Lucy closed her mouth, but her cheeks suddenly flushed red with anger. “Damn you.”

I looked at Sage, who nodded in tacit understanding, stood up, and took Dakota out onto the porch. The front door clicked shut, and I was left alone with Tristan’s widow.

Widow.

The word was supposed to be reserved for old women, wrinkled by time and with many years of love in their lives. Widow was not a word for Lucy. Vibrant, passionate, warrior—those were the words I would’ve called her.

“I’m so mad at you I can barely see straight,” she seethed. “How could you—”

“I had to.”

“You have no idea what the last two and a half years have been like for me.”

“You have no idea what they’ve been like for me either.”

“You should’ve stayed.”

“Why? To be constantly reminded that they’re gone?” I stood and faced her, no longer shying away from Lucy and all that I had run from—we dueled with words and hurt feelings. The years of grief burdened us both, but I wanted to claw my way out—I had too much to live for.

“When they died, everything was dark. All I saw was the next bottle of bourbon, the next place to move. I never thought I’d meet a woman I wanted to marry. She’s more than that, Lucy. She’s the reason I came back.” I sighed wearily. “She’s pregnant.”

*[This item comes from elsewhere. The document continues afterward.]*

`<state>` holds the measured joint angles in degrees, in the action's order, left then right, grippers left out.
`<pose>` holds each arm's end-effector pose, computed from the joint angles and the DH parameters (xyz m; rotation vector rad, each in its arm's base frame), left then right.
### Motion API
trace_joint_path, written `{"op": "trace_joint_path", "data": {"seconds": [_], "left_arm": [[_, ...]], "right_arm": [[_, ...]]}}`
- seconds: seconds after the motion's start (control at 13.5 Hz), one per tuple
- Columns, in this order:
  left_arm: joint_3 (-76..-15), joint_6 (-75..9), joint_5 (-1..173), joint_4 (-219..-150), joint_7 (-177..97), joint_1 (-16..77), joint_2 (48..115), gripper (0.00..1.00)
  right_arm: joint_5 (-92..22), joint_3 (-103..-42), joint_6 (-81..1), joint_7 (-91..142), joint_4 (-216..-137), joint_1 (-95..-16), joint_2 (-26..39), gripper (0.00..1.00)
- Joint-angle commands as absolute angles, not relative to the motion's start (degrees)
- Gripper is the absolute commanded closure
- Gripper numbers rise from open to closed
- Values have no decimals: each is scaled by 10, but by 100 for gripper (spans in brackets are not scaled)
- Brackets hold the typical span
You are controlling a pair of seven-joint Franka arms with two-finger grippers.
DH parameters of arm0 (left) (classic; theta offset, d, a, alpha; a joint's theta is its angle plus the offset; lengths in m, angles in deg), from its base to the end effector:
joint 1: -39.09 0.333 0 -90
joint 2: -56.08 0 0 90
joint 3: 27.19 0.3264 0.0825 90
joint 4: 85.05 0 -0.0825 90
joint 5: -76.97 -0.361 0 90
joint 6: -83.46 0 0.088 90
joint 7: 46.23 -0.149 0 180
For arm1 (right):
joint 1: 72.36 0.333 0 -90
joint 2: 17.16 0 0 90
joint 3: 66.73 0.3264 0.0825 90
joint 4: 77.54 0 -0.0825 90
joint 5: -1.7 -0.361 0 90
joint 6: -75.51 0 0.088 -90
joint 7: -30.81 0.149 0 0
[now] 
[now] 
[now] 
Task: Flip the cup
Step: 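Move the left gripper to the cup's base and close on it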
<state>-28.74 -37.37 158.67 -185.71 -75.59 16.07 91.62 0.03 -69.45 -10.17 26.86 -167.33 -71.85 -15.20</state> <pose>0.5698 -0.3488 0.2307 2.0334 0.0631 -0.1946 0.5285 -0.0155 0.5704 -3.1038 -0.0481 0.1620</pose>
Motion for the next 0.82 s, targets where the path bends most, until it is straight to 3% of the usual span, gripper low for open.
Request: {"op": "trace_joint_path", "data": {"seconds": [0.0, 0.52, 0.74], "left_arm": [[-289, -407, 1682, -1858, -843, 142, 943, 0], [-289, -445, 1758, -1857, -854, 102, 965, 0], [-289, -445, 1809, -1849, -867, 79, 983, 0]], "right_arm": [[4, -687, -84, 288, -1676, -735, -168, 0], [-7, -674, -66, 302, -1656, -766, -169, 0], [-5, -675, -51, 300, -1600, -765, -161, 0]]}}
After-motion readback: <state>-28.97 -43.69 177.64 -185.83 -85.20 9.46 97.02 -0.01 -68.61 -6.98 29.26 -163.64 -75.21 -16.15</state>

Lucy’s ire diffused, replaced by shock. “You’re kidding?”

“Nope. We’re going back to France.”

“Why?”

“What do you mean,
why
?”

“What’s keeping you there?”

“We bought a house.”

“So sell it.
This
is your home.”

“No.” My voice was unyielding granite. “I can’t, Lucy. I can’t walk around every corner expecting to see my two best friends. If I moved back here, I’d never sleep well again. I don’t get how you can stand it here.”

“Where else am I supposed to go?” she demanded. “Take my son away from his grandparents? Away from the Chelsers? Away from—”

I looked at her, sharp and assessing. “Away from who?”

She took a deep breath. “Wyatt.”

The name was like being thrown into an avalanche of snow; the air left my lungs and I felt cold and buried. “Wyatt? My brother?”

Two patches of red appeared at the top of her cheekbones, only this time it wasn’t anger coloring her. “Yes.”

“I’ll kill him.”

“I love him, Kai.”

“You love
Tristan
,” I gritted out.

The sharp contours of her face softened. “Of course, I do, but am I supposed to be alone the rest of my life? Am I supposed to never love again?”

“How long?”


What?

“How long did you wait before you got together?”

Her blue eyes were stormy. “Fuck you, Kai.”

“How long, Lucy?”

“None of your goddamn business!”

We glared at one another. I wondered if learning to love again was a betrayal. But Tristan was dead; he’d left behind a wife and a son. Didn’t Lucy deserve some measure of happiness? If I’d been here, would it have happened? Thinking about the what-ifs
of my life would sink me. I couldn’t change them.

“He’s loved me for years. Did you know?” Lucy asked.

“No, I didn’t.”

She paused before saying, “A year—nothing happened for a year. Dakota was sick and in the hospital. Wyatt had been coming around, checking in on me. I called him, and he came. I could depend on him; he’s been solid, steady.”